• _DIRECTIONS FOR THIS TASK_: Please retype all of the following entries exactly.
(DATA IN THIS EXERCISE)
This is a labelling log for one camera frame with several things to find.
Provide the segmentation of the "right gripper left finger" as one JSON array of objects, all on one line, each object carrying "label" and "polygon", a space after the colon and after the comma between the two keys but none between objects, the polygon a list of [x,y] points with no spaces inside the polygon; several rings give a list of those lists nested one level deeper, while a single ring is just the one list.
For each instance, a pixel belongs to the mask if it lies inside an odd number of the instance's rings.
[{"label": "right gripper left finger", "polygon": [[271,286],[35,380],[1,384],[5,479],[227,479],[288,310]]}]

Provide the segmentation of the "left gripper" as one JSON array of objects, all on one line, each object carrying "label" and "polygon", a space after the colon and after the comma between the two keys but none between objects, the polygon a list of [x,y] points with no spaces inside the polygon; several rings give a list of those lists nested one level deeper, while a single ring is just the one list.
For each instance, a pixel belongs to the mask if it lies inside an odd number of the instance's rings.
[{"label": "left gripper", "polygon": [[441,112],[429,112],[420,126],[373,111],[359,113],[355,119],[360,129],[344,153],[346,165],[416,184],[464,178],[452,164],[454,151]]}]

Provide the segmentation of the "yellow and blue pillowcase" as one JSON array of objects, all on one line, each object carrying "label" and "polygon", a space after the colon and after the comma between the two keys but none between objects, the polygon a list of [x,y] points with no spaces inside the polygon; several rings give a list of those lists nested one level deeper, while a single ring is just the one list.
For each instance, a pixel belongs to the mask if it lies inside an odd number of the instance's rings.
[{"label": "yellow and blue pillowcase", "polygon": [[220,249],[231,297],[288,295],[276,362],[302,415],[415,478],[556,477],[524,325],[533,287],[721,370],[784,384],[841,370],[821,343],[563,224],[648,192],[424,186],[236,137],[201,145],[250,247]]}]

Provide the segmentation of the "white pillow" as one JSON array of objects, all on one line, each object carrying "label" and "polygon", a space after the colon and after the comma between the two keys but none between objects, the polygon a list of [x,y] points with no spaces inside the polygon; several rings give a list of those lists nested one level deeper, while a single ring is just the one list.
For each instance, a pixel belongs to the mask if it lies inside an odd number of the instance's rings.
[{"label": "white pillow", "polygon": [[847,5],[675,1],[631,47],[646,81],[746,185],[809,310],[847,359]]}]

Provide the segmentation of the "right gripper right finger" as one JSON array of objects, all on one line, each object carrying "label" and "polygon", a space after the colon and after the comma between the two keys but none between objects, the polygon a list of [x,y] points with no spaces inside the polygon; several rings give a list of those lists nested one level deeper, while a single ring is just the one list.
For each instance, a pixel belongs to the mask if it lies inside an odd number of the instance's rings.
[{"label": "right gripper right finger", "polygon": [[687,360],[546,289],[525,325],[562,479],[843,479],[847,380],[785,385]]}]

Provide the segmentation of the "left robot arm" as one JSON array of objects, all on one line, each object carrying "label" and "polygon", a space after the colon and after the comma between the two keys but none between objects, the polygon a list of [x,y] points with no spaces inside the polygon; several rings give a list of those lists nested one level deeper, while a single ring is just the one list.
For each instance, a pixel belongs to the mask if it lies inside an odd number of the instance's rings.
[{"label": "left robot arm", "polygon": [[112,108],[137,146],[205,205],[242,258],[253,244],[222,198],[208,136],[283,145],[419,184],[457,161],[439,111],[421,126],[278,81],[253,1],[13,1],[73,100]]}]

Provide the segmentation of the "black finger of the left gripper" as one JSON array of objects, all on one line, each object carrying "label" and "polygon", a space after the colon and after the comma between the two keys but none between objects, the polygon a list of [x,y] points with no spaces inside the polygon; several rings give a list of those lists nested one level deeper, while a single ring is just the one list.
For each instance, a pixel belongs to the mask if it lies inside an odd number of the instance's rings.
(End DATA IN THIS EXERCISE)
• _ANSWER SECTION_:
This is a labelling log for one camera frame with several things to find.
Provide the segmentation of the "right gripper left finger" as one JSON array of objects, all on one line, each object carrying "label" and "polygon", a space after the colon and after the comma between the two keys but none between objects, the polygon a list of [x,y] points with no spaces inside the polygon; several rings give a list of those lists nested one level deeper, while a single ring is just the one list.
For each instance, a pixel belongs to the mask if it lies inside an odd number of the instance's rings.
[{"label": "right gripper left finger", "polygon": [[271,286],[35,380],[1,384],[5,479],[227,479],[288,310]]}]

Provide the segmentation of the "left gripper" as one JSON array of objects, all on one line, each object carrying "label" and "polygon", a space after the colon and after the comma between the two keys but none between objects, the polygon a list of [x,y] points with no spaces inside the polygon; several rings give a list of those lists nested one level deeper, while a single ring is just the one list.
For each instance, a pixel belongs to the mask if it lies inside an odd number of the instance's rings.
[{"label": "left gripper", "polygon": [[441,112],[429,112],[420,126],[373,111],[359,113],[355,119],[360,129],[344,153],[346,165],[416,184],[464,178],[452,164],[454,151]]}]

Provide the segmentation of the "yellow and blue pillowcase" as one JSON array of objects, all on one line, each object carrying "label" and "polygon", a space after the colon and after the comma between the two keys but none between objects, the polygon a list of [x,y] points with no spaces inside the polygon; several rings give a list of those lists nested one level deeper, while a single ring is just the one list.
For each instance, a pixel belongs to the mask if it lies inside an odd number of the instance's rings.
[{"label": "yellow and blue pillowcase", "polygon": [[220,249],[231,297],[288,295],[276,362],[302,415],[415,478],[556,477],[524,325],[533,287],[721,370],[784,384],[841,370],[821,343],[563,224],[648,192],[424,186],[236,137],[201,145],[250,247]]}]

Provide the segmentation of the "white pillow" as one JSON array of objects, all on one line, each object carrying "label" and "polygon", a space after the colon and after the comma between the two keys but none between objects, the polygon a list of [x,y] points with no spaces inside the polygon; several rings give a list of those lists nested one level deeper, while a single ring is just the one list.
For each instance, a pixel belongs to the mask if it lies inside an odd number of the instance's rings.
[{"label": "white pillow", "polygon": [[847,5],[675,1],[631,47],[646,81],[746,185],[809,310],[847,359]]}]

Provide the segmentation of the "right gripper right finger" as one JSON array of objects, all on one line, each object carrying "label" and "polygon", a space after the colon and after the comma between the two keys but none between objects, the polygon a list of [x,y] points with no spaces inside the polygon; several rings give a list of those lists nested one level deeper, while a single ring is just the one list.
For each instance, a pixel belongs to the mask if it lies inside an odd number of the instance's rings.
[{"label": "right gripper right finger", "polygon": [[687,360],[546,289],[525,325],[562,479],[843,479],[847,380],[785,385]]}]

Provide the segmentation of the "left robot arm" as one JSON array of objects, all on one line, each object carrying "label" and "polygon", a space after the colon and after the comma between the two keys but none between objects, the polygon a list of [x,y] points with no spaces inside the polygon; several rings give a list of those lists nested one level deeper, while a single ring is just the one list.
For each instance, a pixel belongs to the mask if it lies inside an odd number of the instance's rings.
[{"label": "left robot arm", "polygon": [[112,108],[137,146],[205,205],[242,258],[253,244],[222,198],[208,136],[283,145],[419,184],[457,161],[439,111],[421,126],[278,81],[253,1],[13,1],[73,100]]}]

Provide the segmentation of the "black finger of the left gripper" as one JSON array of objects, all on one line, each object carrying "label" and "polygon", a space after the colon and after the comma between the two keys but none between objects, the polygon a list of [x,y] points with no spaces inside the polygon; several rings give a list of those lists nested one level deeper, while a single ring is just the one list.
For each instance, a pixel belongs to the mask if it lies inside an odd number of the instance's rings.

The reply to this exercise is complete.